Monday 28 November 2016

Colonial sanitation infrastructure: issues then and now


The connection between development and colonialism is surrounded by huge controversy; there is a split opinion on whether colonialism benefitted or worsened life in Africa. The European colonisers built a significant amount of sanitation infrastructure in Africa; could this be the reason why there are spatial disparities in sanitation conditions around the continent today?

The construction of public infrastructure during colonial times comprises a ‘strong predictor’ of development in Africa (Njoh 2013). Colonial rulers endeavoured to make life for the Europeans stationed in their respective colonies more comfortable and similar to their environment in Europe, which meant investing and developing ‘modern’ water and sanitation infrastructure. This required not only financial resources, but also significant lengths of time to complete, and therefore were developed only in territories planned for permanent settlement. Countries that have had a longer history of colonial occupation have ‘inherited more pieces of modern infrastructure’ according to Njoh and Akiwumi (2011: 459). Despite the debatable benefits that colonial rule brought to Africa in terms of sanitation infrastructure, there have been countless severe problems, including equity issues and their suitability for conditions of the 21st century, which I will focus on in this blog entry. 

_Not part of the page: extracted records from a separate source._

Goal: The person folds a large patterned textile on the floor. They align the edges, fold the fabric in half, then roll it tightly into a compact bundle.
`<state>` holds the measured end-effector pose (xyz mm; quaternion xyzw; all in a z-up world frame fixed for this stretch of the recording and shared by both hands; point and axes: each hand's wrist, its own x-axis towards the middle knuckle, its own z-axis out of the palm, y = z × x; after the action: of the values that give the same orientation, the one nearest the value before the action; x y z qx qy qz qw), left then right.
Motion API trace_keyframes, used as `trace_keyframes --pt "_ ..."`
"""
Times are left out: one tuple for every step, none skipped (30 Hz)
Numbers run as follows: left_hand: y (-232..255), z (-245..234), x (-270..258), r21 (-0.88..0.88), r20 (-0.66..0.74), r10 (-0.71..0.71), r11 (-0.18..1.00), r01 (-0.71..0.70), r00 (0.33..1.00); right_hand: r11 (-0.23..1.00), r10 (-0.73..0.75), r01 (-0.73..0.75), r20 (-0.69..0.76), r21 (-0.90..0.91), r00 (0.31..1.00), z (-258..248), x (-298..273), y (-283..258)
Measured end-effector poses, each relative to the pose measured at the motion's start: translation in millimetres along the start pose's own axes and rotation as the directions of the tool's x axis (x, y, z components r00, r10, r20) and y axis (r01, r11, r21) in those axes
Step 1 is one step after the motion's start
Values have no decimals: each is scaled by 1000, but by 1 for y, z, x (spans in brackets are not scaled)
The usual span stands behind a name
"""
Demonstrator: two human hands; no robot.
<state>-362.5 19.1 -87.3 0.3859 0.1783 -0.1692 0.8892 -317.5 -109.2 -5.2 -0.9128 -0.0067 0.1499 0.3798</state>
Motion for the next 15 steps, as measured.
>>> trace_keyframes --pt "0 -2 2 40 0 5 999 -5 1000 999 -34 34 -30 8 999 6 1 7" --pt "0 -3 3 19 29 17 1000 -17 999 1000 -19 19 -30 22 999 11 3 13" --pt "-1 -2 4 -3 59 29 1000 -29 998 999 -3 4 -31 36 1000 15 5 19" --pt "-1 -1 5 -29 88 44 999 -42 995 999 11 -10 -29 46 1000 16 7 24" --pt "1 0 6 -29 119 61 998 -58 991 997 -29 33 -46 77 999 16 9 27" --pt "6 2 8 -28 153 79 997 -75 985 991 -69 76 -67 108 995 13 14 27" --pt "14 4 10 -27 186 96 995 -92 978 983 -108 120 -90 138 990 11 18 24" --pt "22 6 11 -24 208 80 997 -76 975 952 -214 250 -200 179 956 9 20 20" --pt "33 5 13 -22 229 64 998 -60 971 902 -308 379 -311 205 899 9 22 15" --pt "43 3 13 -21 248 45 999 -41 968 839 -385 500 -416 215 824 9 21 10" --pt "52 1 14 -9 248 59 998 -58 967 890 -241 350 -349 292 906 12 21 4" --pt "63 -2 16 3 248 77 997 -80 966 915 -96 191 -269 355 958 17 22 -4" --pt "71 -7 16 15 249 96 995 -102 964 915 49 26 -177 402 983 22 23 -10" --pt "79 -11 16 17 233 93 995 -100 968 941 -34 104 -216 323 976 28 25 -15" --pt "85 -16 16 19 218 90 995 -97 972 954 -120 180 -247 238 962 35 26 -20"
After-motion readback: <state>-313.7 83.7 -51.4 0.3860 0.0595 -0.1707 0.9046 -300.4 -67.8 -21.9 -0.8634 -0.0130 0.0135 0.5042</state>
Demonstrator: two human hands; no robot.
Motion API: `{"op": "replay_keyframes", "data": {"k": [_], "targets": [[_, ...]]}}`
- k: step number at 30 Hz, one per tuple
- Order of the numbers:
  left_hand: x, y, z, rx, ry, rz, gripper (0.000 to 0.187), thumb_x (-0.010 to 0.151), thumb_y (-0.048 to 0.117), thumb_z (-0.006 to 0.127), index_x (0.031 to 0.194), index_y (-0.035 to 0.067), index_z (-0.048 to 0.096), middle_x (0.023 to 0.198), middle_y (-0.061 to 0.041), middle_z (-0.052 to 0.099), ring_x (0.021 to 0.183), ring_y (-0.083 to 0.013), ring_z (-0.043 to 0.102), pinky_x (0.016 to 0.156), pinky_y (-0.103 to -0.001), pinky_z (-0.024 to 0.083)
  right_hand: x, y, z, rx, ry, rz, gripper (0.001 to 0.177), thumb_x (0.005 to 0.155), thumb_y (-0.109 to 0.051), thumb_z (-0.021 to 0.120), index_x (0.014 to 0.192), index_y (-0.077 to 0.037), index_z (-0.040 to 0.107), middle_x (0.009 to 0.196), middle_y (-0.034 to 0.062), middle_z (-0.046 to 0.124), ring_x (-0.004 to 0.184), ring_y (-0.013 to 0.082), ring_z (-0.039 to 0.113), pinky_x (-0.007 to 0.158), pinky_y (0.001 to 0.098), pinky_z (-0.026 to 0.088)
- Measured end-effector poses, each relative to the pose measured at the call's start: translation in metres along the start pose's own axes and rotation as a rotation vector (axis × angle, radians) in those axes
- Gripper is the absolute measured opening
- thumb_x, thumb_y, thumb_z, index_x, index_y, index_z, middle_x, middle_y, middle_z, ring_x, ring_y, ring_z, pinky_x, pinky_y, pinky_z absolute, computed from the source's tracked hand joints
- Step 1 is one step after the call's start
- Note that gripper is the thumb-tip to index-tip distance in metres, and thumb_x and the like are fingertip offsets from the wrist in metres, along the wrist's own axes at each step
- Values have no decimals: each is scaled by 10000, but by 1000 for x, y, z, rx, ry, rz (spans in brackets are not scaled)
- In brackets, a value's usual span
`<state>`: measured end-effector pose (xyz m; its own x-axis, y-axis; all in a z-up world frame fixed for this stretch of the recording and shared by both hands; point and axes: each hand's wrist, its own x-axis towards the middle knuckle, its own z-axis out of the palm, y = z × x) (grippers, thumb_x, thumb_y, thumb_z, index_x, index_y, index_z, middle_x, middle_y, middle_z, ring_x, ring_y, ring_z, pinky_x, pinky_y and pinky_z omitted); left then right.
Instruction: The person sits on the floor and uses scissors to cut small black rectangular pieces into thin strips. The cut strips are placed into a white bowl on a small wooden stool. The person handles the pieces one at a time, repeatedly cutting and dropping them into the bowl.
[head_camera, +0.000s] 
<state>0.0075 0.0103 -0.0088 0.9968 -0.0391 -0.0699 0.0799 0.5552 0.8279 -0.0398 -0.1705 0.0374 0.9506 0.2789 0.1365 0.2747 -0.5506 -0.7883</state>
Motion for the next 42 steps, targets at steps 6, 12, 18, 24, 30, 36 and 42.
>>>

Post-colonialist scholars such as Rodney (1982) slam European colonialism for Africa’s underdevelopment, discrediting any infrastructure that may have been developed by the colonisers.  Firstly, the objective of building such infrastructure was not necessarily to benefit the lives of the African population, but to protect the health and well-being of colonial officials, troops and civil servants based in colonies. An important element of this mission towards better sanitation was the segregation from the ‘natives’ to avoid contagion of diseases perceived to be carried by them. This was achieved through the physical separation of races, notably by forming residential areas solely for Europeans. A perfect case to illustrate this is the creation of Hill Station in Freetown, Sierra Leone, in 1904. The British Colonial Office used the rationale of needing to protect European residents from tropical diseases (notably malaria and yellow fever) to justify the creation of the enclave on a plateau about 240m above Freetown. The bungalows, equipped with private latrines, were designed around health and comfort, yet nothing was done to improve the health and sanitation of the ‘native’ population (Frenkel and Western 1988). Other similar situations occurred in other countries too. In Lagos, Governor Egerton evicted hundreds of locals from an area of land in the city in order to construct an enclave exclusively for Europeans (Njoh and Akiwumi 2011). These highlight the hugely inequitable nature of sanitation projects in African countries under colonial rule.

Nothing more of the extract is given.